Israël : les fous du Temple

À l’origine des tensions actuelles à Jérusalem, le courant messianique juif ne cesse de gagner du terrain. Et menace d’enterrer toute perspective de paix avec le monde arabe.

Le rabbin extrémiste Yehuda Glick. © Miri Tsachi/AFP

Le rabbin extrémiste Yehuda Glick. © Miri Tsachi/AFP

perez

Publié le 19 novembre 2014 Lecture : 3 minutes.

Le 29 octobre, à Jérusalem, un Palestinien tire à bout portant sur Yehuda Glick et le blesse très grièvement au ventre et à la poitrine. D’origine américaine, ce rabbin de 49 ans est un activiste notoire. Installé dans la colonie d’Otniel, en Cisjordanie, il passe le plus clair de son temps sur l’esplanade des Mosquées. Muni d’un permis de guide touristique en guise de laissez-passer, il prodigue la bonne parole à des fidèles juifs qui visitent le site, troisième lieu saint de l’islam, mais aussi le plus sacré du judaïsme. À maintes reprises, ce prosélyte fut arrêté par la police pour avoir enfreint le statu quo en vigueur en priant à haute voix.
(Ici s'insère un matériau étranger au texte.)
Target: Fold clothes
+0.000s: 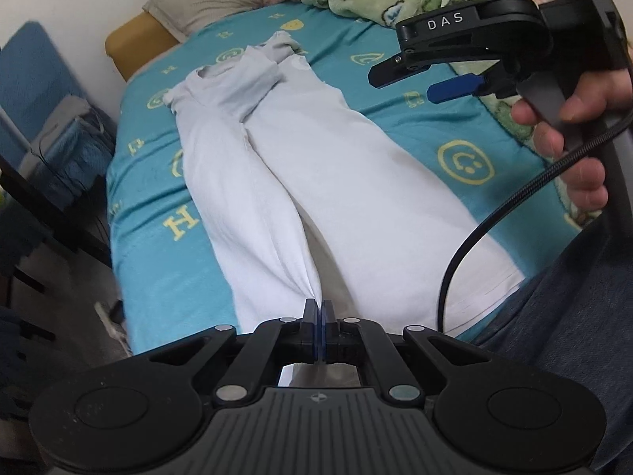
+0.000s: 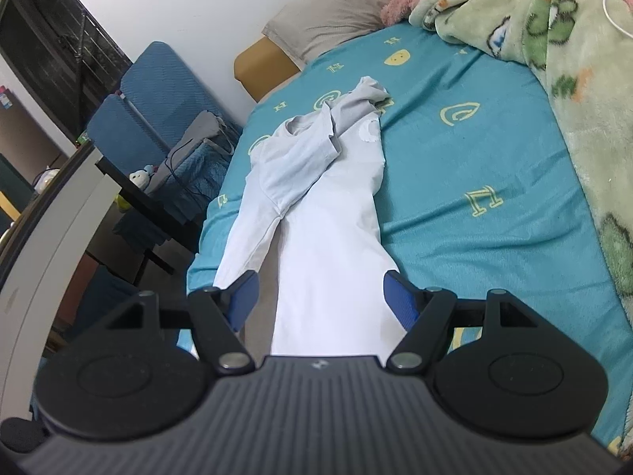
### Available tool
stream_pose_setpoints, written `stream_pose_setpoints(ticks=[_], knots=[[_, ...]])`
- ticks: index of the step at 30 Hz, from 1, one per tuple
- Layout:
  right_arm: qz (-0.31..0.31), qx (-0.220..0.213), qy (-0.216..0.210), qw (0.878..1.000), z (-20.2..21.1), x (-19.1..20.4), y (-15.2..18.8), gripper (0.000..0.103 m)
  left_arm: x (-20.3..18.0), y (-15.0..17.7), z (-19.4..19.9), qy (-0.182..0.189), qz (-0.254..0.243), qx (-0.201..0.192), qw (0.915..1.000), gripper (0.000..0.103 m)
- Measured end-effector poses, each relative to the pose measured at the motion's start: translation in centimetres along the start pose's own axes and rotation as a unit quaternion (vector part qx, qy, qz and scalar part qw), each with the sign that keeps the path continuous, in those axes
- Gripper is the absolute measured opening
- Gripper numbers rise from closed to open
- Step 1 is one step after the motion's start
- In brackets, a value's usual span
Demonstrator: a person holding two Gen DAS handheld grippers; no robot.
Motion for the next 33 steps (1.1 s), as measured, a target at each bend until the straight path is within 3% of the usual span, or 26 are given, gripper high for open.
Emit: stream_pose_setpoints(ticks=[4, 8, 9, 11, 14, 16, 19, 21, 22, 24, 29, 33], knots=[[-0.005, 0.011, 0.003, 1.000, -0.2, -0.4, 0.3, 0.071, -1.4, 0.5, -1.9, 0.051, 0.043, 0.017, 0.9977, 0.002], [-0.025, 0.031, 0.002, 0.999, -0.5, -1.2, 1.0, 0.071, -2.7, 1.8, -3.6, 0.114, 0.058, 0.052, 0.9904, 0.013], [-0.032, 0.036, 0.003, 0.999, -0.5, -1.5, 1.2, 0.071, -2.0, 1.9, -3.3, 0.113, 0.064, 0.044, 0.9906, 0.015], [-0.048, 0.045, 0.005, 0.998, -0.5, -2.2, 1.7, 0.072, -0.6, 2.0, -2.7, 0.110, 0.077, 0.026, 0.9906, 0.040], [-0.072, 0.059, 0.009, 0.996, -0.6, -3.2, 2.3, 0.072, 3.8, 2.5, -2.7, 0.110, 0.154, 0.020, 0.9818, 0.063], [-0.088, 0.072, 0.009, 0.993, -0.8, -3.8, 2.7, 0.073, 6.9, 2.9, -3.1, 0.109, 0.213, 0.022, 0.9708, 0.069], [-0.116, 0.108, 0.009, 0.987, -1.3, -4.7, 4.2, 0.072, 10.9, 4.6, -5.1, 0.124, 0.317, 0.038, 0.9395, 0.069], [-0.139, 0.129, 0.007, 0.982, -1.4, -5.3, 5.3, 0.072, 12.1, 5.7, -6.7, 0.144, 0.368, 0.058, 0.9168, 0.069], [-0.148, 0.133, 0.008, 0.980, -1.4, -5.6, 5.5, 0.065, 12.8, 6.2, -7.5, 0.153, 0.392, 0.067, 0.9044, 0.069], [-0.161, 0.138, 0.010, 0.977, -1.3, -5.8, 5.9, 0.063, 13.1, 6.7, -8.4, 0.172, 0.419, 0.078, 0.8880, 0.069], [-0.172, 0.158, 0.045, 0.971, -2.1, -6.3, 6.8, 0.057, 12.2, 6.6, -9.3, 0.178, 0.419, 0.088, 0.8861, 0.069], [-0.181, 0.163, 0.059, 0.968, -2.6, -6.6, 7.1, 0.057, 11.0, 6.0, -9.1, 0.188, 0.387, 0.079, 0.8994, 0.070]])
Point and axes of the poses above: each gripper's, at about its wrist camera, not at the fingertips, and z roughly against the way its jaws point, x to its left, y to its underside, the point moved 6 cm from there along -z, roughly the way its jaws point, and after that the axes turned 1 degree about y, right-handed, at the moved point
Glick, que les Palestiniens ont toujours considéré comme un dangereux provocateur, est l’un des fondateurs de l’Institut du Temple, une association affiliée à l’extrême droite israélienne qui milite pour la reconstruction du sanctuaire du roi Hérode, détruit en l’an 70 par l’empereur Titus. Pour ses adeptes, le renouveau d’Israël passe par la restitution de ce symbole, source de puissance spirituelle qui permettrait au peuple juif de retrouver sa grandeur d’antan et accélérerait la venue du Messie. Ils entendent ainsi réaliser la prophétie d’Ézéchiel.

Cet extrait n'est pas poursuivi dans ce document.